La había llamado “mi amor” y a sus amigas, “nenas.” El péndulo de su mente empezó a moverse en dirección opuesta. Papacito no era ni la mitad de malo de lo que temía en ocasiones, como sospechaban Ramona y Lupe. No lo era, se repitió, tratando de convencerse a sí misma.

El menú de noviembre había sido preparado pensando en el Día de Acción de Gracias. Los bocadillos eran de pepino con queso crema. El té negro de jazmín resultaba perfecto para el frío: fuerte y estimulante. Los pastelillos de manzana Digory, una adición reciente, se pintaban solos como acompañamiento.

—Pues yo prefiero los tradicionales —dijo Lupe—. Con crema de limón y nata, por supuesto.

Ramona, que todavía andaba preocupada por las libras que le sobraban, le ofreció a Lupe uno de sus pasteles. Felicia no encontró fuerzas para hacer lo mismo. Además, aquello haría engordar a Lupe. Más. En caso de renunciar a uno de los pasteles, ella se lo llevaría a Papacito.

Aquel día no hablaron de Carmen ni de los libros de autoayuda. La conversación se centró en Ramona, que empezaba a aburrirse con su nuevo estatus de jubilada.

—Demasiado tiempo libre —dijo—. Necesito algo interesante que hacer. A lo mejor abro mi propio negocio, como Lupe.

Las sugerencias volaron por el salón de té, llenando el aire de sueños empresariales.

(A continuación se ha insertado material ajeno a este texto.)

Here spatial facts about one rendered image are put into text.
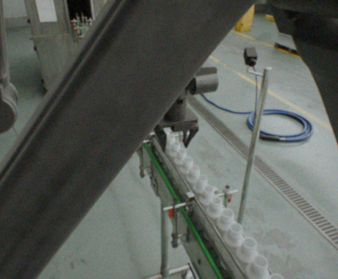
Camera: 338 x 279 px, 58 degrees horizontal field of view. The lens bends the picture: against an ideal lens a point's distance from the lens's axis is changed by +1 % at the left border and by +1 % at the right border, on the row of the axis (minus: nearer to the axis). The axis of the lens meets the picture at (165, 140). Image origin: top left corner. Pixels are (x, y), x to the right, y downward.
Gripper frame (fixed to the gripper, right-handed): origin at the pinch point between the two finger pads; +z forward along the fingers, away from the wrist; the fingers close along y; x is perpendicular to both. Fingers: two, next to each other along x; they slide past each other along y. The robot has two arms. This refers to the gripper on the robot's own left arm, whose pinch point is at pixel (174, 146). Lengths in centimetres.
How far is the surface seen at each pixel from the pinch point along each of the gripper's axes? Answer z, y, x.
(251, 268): 26.4, -12.6, 23.1
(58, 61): 90, 25, -388
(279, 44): 136, -444, -492
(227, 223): 26.1, -14.3, 8.0
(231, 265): 36.3, -12.8, 14.9
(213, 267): 40.4, -9.2, 11.4
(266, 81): 7, -63, -46
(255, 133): 35, -62, -46

Ramona no quería abrir una tienda porque esto significaría demasiado compromiso, pero tampoco quería trabajar para otros.

—Ser freelancer es lo mejor de los dos mundos —le dijo Felicia—. Eres tu propia jefa y pones los horarios que te convengan. Y te das un aumento cuando te plazca…o puedas permitírtelo.

Sus aumentos solían consistir en darse un gusto comprando algo escandalosamente caro, como la ya mentada bolsa Louis Vuitton. Pero desde que Papacito se había agregado al núcleo familiar, Felicia no había tenido la oportunidad de comprarse ni un solo artículo de lujo. Por lo que pudiera tronar se guardó este detalle.

—He pensado en un negocio de consultoría para ayudar a la gente a administrar el presupuesto —dijo Ramona—. El mismo tipo de trabajo que hacía para el distrito escolar, pero en menor escala.

Fue entonces cuando sonó el teléfono de Felicia. No contestó. De hecho, según uno de sus propios estatutos, debía haber estado apagado, pero lo había olvidado. Así que no más lo ignoró.

Felicia no lo sabía entonces, pero aquella llamada cambiaría el curso de la tarde y, en última instancia, de sus relaciones con Papacito.